**PROBLEM:**
Your task is to reproduce, exactly and only, the lines running from the line containing "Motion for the" to the end of the data below, both included.

--- DATA SEGMENT Enclosed Below ---

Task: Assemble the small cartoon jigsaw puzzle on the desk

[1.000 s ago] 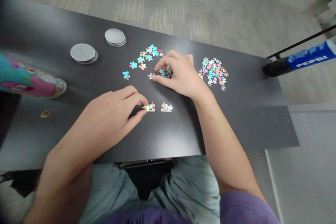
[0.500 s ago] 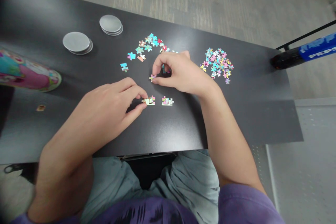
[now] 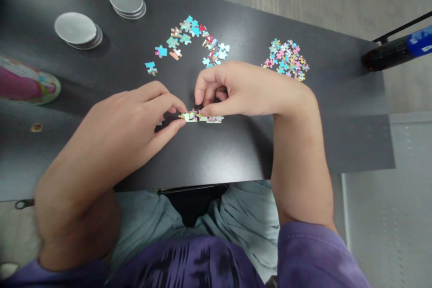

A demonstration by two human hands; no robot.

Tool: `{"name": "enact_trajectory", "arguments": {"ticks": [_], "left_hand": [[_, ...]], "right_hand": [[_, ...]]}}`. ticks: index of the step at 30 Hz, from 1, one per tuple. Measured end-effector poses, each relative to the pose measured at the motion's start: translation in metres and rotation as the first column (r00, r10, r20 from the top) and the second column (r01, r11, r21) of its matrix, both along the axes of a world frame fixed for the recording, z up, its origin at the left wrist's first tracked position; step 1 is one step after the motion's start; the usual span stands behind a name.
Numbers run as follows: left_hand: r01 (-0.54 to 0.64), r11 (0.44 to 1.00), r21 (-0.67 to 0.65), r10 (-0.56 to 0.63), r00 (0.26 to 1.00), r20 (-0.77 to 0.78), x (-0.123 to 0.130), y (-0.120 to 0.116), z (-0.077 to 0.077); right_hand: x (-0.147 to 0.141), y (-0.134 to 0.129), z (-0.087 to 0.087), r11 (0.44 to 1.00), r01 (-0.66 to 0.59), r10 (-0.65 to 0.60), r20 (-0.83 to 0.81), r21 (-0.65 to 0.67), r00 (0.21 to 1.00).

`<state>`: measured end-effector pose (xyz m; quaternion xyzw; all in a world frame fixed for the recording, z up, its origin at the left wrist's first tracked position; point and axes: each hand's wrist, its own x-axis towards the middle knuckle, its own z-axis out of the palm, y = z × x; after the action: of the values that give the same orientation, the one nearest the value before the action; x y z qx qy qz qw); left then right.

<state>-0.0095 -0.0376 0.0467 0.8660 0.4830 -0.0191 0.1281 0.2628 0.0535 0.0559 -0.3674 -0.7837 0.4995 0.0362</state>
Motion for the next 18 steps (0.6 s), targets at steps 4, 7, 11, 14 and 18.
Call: {"name": "enact_trajectory", "arguments": {"ticks": [4,7,11,14,18], "left_hand": [[-0.057,0.996,-0.072,0.059,0.998,0.021,0.0009,0.0006,0.0011],[-0.08,0.992,-0.102,0.084,0.996,0.042,0.0015,0.0013,0.0028],[-0.049,0.996,-0.074,0.05,0.999,0.017,0.0018,0.0012,0.0033],[-0.036,0.997,-0.063,0.039,0.999,0.038,0.0015,0.0014,0.0008],[-0.04,0.998,-0.046,0.045,0.994,0.101,-0.0012,0.0022,-0.0063]], "right_hand": [[-0.0042,-0.0029,0.002,0.999,0.026,-0.025,0.039,-0.02,0.999],[-0.0053,-0.0033,0.001,1.0,0.02,-0.019,0.056,-0.014,0.998],[-0.0054,-0.0016,-0.0027,1.0,0.021,-0.022,0.048,0.008,0.999],[-0.0051,-0.001,-0.0038,1.0,0.022,-0.023,0.044,0.021,0.999],[-0.0056,-0.0029,-0.0024,1.0,0.011,-0.013,0.071,0.026,0.997]]}}
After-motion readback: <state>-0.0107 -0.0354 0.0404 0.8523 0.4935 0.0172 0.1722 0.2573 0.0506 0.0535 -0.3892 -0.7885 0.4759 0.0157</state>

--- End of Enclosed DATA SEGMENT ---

**WRITTEN SOLUTION:**
Motion for the next 18 steps (0.6 s), targets at steps 4, 7, 11, 14 and 18.
Call: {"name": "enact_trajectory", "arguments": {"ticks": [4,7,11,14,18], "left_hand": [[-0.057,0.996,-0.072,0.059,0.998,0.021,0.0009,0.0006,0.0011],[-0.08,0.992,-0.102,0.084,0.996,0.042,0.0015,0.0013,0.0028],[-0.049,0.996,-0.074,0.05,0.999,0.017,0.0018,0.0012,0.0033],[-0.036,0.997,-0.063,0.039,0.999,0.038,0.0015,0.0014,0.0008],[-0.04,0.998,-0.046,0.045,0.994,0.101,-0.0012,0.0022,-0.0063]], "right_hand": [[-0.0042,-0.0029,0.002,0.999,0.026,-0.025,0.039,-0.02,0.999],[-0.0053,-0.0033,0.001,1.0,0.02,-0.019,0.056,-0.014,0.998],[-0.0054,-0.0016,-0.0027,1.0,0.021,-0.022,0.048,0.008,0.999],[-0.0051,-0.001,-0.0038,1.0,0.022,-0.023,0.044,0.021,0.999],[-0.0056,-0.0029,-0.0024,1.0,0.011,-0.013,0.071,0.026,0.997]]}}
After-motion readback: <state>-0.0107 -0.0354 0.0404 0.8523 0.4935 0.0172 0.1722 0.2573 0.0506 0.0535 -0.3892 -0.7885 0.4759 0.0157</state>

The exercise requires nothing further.